Die Debatte um Wärmedämmungen ist neu entfacht. Wie berichtet, wehren sich Immobilienbesitzer in Klagenfurt derzeit sogar vor Gericht, Styropor-Platten anzubringen. Sie fürchten Unwirtschaftlichkeit und gefährliche Stoffe in den Platten. Die Fachvertreter wollen Betroffenen die Vorbehalte nehmen und auf Öko setzen.
Es ist vor allem der bereits verbotene Stoff HBCD, der in der Debatte um ökologisches Dämmen für Aufregung sorgt. Die Sorgen von Bewohnern einer Wohnanlage gehen soweit, dass sie die Anbringung der Wärmedämmung vor Gericht bekämpfen (wir berichteten).
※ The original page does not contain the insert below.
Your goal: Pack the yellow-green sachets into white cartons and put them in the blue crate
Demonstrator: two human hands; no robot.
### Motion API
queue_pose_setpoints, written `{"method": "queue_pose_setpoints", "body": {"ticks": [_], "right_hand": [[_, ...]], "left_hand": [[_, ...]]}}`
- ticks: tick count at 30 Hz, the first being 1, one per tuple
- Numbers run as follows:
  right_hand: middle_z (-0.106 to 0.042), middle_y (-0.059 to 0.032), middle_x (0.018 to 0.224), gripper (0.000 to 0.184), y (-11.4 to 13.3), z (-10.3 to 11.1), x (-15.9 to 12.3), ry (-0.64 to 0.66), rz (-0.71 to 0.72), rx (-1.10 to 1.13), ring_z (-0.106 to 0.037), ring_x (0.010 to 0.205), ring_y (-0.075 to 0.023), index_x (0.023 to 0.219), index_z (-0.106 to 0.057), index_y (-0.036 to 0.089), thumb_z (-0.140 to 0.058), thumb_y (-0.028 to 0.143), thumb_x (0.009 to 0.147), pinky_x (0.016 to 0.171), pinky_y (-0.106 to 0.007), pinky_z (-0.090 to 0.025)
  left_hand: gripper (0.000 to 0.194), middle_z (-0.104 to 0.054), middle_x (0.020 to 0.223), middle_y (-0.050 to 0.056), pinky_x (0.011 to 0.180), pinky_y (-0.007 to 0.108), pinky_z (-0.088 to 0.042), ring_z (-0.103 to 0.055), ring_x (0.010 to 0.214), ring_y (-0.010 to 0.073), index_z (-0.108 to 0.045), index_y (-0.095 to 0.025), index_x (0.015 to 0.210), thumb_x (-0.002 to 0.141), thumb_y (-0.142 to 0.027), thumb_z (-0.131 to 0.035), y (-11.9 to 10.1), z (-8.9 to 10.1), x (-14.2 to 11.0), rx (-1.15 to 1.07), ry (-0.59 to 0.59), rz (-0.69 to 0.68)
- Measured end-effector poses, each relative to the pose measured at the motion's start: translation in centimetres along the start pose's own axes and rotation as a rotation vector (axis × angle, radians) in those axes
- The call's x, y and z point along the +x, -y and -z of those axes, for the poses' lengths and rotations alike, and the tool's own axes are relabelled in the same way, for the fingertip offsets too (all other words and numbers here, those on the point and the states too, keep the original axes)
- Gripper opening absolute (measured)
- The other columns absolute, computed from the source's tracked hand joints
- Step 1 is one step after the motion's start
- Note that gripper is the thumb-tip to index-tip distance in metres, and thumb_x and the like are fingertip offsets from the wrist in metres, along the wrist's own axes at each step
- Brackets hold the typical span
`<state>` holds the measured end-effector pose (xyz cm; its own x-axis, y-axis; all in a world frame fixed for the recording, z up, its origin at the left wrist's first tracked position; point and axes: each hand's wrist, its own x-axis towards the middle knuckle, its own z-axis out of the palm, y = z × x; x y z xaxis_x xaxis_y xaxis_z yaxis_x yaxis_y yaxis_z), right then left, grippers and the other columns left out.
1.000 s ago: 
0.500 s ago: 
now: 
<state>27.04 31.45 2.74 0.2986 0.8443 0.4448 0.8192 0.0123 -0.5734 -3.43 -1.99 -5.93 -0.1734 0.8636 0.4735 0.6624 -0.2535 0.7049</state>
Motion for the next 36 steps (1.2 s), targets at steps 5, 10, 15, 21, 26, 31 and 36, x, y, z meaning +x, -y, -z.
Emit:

Jetzt nimmt die "Güterschutzgemeinschaft Polystyrol-Hartschaum" Stellung. "Bereits im Jänner 2015 haben unsere Mitgliedsbetriebe auf Rohstoffe mit einem neuen alternativen Flammschutzmittel umgestellt", versichert GPH-Sprecher
Dr. Clemens Demacsek. Dies werde vom Umweltbundesamt bestätigt, es würden laufend Qualitätskontrollen durchgeführt. "Auch Biozide sind in den Dämmplatten kein Thema", versichern die Hersteller.
Für viele bleiben die Platten aber umstritten. Sie wollen auf Alternativen setzen.